Potty training is a milestone occasion in a toddler’s (and parents!) life which is often surrounded with nervousness and apprehension. There is a plethora of information out there on potty training and it can really be quite confusing!
I am not an expert, I’m just sharing my personal experience with you on what worked for my son and I. Ultimately, you know your little one best and you’ll know what the right approach is for you and them.
When to begin potty training
There is so much literature out there on this topic; the earlier the better, wait until they shows signs of readiness, wait until between 2.5 - 3 years old...
There isn’t a definitive answer, every child develops at a different rate and consequently “readiness” will vary.
These are the signs of “readiness” which we used as cues to start potty training.
- Him wandering off to find a quiet place to poo/wee.
- Wanting his nappy changed immediately after a poo.
- The ability to verbally communicate his needs and feelings, for example, “I need a poo”, “I’m hungry”, “I’m happy”.
- Longer periods between wet nappies
Preparing For Success
This is all about setting up your bathroom and talking to your toddler about what is going to happen.
A few days before starting the potty training we began reading a couple of books about potty training and explained that soon he would be a big boy and wouldn’t be wearing nappies. (I have added the books we used to my amazon store, linked at the end). We are also a very open household and he is used to seeing us use the toilet so we used this opportunity to explain he would soon be using the toilet like mummy and daddy to prepare him emotionally.
Secondly, we purchased a toilet seat reducer and travel potty (again linked in my amazon store).

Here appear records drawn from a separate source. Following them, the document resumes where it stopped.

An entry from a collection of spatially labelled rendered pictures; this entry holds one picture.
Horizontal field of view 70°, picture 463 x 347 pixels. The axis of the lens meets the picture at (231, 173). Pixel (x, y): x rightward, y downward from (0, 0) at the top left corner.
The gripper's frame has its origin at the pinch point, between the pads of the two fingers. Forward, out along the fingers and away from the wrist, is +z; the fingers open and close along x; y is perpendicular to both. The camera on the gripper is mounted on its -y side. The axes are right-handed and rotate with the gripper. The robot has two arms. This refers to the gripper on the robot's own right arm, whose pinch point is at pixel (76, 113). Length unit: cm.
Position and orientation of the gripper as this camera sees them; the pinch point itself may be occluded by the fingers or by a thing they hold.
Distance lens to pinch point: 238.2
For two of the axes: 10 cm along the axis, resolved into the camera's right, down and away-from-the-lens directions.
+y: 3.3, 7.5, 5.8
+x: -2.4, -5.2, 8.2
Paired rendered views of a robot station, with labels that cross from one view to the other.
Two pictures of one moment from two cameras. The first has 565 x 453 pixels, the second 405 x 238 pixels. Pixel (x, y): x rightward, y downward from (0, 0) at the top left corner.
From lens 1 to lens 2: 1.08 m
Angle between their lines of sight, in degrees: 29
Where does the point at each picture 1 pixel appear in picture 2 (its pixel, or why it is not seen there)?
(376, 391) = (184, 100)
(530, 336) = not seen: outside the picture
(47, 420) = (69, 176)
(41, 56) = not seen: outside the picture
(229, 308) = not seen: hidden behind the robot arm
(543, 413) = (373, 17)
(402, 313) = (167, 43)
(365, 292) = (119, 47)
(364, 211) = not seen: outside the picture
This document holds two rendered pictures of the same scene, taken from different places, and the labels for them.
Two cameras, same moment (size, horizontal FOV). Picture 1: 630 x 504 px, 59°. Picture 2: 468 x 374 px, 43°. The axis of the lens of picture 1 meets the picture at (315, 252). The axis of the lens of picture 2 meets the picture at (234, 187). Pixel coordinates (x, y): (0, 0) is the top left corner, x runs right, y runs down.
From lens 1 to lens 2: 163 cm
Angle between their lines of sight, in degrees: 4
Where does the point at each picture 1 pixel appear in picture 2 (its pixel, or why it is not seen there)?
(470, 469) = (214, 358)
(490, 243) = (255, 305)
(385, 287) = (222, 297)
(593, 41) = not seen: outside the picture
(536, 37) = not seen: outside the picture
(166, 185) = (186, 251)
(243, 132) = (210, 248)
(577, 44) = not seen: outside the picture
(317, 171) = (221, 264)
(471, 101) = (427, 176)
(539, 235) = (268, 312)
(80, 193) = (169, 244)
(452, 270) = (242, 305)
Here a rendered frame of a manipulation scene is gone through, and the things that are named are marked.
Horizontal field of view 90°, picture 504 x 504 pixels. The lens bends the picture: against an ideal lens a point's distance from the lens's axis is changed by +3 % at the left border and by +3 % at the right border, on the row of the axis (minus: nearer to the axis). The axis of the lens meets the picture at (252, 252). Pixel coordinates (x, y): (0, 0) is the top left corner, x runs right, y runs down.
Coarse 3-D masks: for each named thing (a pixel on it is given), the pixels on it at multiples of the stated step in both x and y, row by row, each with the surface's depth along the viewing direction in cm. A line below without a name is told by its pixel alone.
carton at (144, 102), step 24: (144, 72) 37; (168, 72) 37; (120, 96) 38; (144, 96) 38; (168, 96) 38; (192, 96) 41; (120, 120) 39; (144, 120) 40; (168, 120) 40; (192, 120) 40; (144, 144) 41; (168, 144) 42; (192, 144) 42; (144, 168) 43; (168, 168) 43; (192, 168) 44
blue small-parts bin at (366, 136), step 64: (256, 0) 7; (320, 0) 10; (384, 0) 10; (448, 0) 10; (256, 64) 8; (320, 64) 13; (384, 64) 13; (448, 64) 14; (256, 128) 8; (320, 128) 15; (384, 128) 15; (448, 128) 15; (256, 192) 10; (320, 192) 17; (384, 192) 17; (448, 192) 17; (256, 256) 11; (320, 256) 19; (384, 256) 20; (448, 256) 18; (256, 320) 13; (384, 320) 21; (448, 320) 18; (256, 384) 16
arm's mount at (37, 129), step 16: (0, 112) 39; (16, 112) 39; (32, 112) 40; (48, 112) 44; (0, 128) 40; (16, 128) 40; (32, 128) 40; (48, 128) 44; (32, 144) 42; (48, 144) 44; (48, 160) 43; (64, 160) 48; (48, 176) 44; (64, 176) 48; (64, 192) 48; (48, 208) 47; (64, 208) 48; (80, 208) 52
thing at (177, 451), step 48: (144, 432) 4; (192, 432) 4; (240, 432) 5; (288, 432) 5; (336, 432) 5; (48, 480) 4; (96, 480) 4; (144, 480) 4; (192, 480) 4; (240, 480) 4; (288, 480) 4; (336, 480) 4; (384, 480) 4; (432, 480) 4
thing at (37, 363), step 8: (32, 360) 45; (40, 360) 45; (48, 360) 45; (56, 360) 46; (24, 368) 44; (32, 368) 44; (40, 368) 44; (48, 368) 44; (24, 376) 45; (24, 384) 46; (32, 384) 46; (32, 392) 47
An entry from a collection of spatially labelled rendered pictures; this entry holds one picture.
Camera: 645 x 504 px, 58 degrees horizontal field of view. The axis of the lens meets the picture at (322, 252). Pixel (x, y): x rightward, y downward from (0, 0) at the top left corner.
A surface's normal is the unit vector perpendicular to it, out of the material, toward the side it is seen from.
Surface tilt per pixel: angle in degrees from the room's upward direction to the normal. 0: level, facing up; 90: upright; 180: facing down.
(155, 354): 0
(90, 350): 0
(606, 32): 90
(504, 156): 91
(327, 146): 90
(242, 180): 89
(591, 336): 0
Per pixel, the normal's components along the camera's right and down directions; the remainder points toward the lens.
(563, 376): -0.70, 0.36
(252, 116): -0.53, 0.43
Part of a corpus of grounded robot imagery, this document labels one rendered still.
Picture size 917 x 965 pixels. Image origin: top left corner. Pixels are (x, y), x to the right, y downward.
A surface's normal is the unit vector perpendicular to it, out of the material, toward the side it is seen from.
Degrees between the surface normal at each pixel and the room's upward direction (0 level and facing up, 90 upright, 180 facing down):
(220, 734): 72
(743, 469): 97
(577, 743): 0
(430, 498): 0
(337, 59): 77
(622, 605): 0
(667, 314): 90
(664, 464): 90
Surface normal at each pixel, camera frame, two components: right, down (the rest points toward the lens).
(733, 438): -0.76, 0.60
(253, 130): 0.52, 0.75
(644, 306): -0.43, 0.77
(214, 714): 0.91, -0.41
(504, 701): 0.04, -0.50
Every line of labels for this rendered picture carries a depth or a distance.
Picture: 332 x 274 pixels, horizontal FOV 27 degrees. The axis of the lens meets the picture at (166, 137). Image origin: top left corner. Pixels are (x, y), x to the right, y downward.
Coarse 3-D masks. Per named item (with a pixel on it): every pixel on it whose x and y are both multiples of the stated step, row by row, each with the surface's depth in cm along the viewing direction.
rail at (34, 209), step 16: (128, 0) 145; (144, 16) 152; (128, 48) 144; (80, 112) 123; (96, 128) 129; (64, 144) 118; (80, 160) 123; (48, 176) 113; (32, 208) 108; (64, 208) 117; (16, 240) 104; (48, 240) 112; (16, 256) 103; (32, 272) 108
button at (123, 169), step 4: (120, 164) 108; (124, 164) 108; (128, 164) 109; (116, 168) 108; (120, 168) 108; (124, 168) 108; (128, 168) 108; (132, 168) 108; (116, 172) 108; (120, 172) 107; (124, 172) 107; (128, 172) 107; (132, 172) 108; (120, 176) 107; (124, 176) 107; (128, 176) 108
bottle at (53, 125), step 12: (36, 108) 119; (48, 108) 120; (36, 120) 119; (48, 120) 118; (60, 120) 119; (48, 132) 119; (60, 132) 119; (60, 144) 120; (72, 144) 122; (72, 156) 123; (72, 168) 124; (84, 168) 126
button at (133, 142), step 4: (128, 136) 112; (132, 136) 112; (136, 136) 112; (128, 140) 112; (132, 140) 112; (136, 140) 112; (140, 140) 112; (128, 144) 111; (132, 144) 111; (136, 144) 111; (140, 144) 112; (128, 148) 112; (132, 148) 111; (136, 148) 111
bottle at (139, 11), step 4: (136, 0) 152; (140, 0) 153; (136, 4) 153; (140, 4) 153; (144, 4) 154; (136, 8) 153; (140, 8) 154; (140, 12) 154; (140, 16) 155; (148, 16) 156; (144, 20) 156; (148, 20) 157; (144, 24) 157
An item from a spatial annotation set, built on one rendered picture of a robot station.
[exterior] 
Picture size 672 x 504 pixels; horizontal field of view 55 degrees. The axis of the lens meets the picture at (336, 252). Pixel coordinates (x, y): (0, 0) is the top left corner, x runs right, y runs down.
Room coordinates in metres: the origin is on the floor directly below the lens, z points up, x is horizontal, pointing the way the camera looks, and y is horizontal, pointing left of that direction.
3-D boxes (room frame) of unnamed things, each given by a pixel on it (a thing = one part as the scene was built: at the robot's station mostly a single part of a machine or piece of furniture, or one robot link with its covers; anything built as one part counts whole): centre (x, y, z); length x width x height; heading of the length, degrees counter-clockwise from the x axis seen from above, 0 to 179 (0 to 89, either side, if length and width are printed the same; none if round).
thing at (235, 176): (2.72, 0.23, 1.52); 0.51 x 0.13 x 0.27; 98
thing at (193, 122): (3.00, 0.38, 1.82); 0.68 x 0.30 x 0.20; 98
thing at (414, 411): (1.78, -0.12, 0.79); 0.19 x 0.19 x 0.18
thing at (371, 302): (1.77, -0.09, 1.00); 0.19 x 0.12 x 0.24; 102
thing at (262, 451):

We chose to skip the potty and go directly with a toilet seat reducer. This is such a personal decision and we opted to go straight for the toilet as that worked for us and our son. I think the connection to the toilet works, rather than the potty, because that’s what mummy/daddy use.
The benefit of a potty is that they can seem less intimidating and can always be close by, however you will then have to transition to a toilet at some point.
Opting straight for the toilet skips a step and worked really well for us. We ensured everything was set up the night before we started.
We chose not to use pull up nappies as this can be confusing because they won’t feel the sensation of being wet. During the build up we took him out to the shops to pick out some big boy underwear and used that as an opportunity to reiterate that he wouldn’t be wearing nappies anymore because he would be using the toilet like a big boy.
We picked 2/3 consecutive days where we knew we could all be at home and not have to go out. It really helps if both parents are around for this transition hence we used a weekend to do this.
As soon as he woke up we removed his underwear so that his bottom half was naked and explained today was the day he’d start doing his wee and poos like a big boy.
We took him to the toilet every 15/20 mins or sooner if he had had a drink. Rather than asking him if he needed the toilet, we told him it was time to go and try. The focus was always on trying and seeing if anything happened. He did his first wee quite quickly and was very proud of himself.
Usually he poos like clockwork but was holding it in, so we looked out for his usual signs and quickly took him every time. Eventually after about 6 hours he did a poo in the toilet and we gave him A LOT of praise and did a special poo dance!
We also kept a couple of books in the bathroom to read while he was waiting to see if a wee/poo came.
The first day he had a couple of accidents but understood that he needed to wee and poo in the potty. When he did have an accident we kept it calm and had him help clean up the mess and explained, it’s ok to have an accident when learning and it’s a new skill he is learning.
I did put a nappy on for his nap but explained that it was because when we are asleep we don’t know if we need a wee so it’s just in case.
Again, as soon as he woke up we stripped him on the bottom half and put him on the toilet. This time he did a poo straight away.
We slightly stretched out the time between taking him to the toilet to around 30/45 mins. Again he had a couple of accidents but understood that he needed to go on the toilet.
Upon waking, he did a wee and poo in the toilet and then we put on his boy boy underwear.
We still took him every 45 mins or so but in between began to ask him if he thought he needed a wee/poo. The answer was almost always no but a couple of time he did say he thought he needed too.
We ventured out! We chose to purchase a travel potty which also doubles up as a seat trainer for when out and about.
This was an absolute godsend as it allowed us to do a wee practically anywhere - in the car, in a discrete corner whilst out at the shops, etc. On a long car journey or a long day out this device takes out the stress of worrying about where you are going and where the nearest toilets/restrooms are.
This was much the same as day 4, we headed out for a few hours and kept up with asking A LOT and trying to see if anything happened. By day 5 he was able to start controlling his bladders as he was going for longer periods without needing a wee.
He began to say that “something was happening” when he needed a wee/poo and was able to go a couple of hours between needing the toilet.
I ensured he had a wee before a nap and then let him sleep in his underwear and he has been dry during nap times.
He’s still wearing nappies at night, but the nappy comes off first thing and he does his first wee of the day in the potty.
He is now dry at night. I will delve into this topic in a couple of weeks!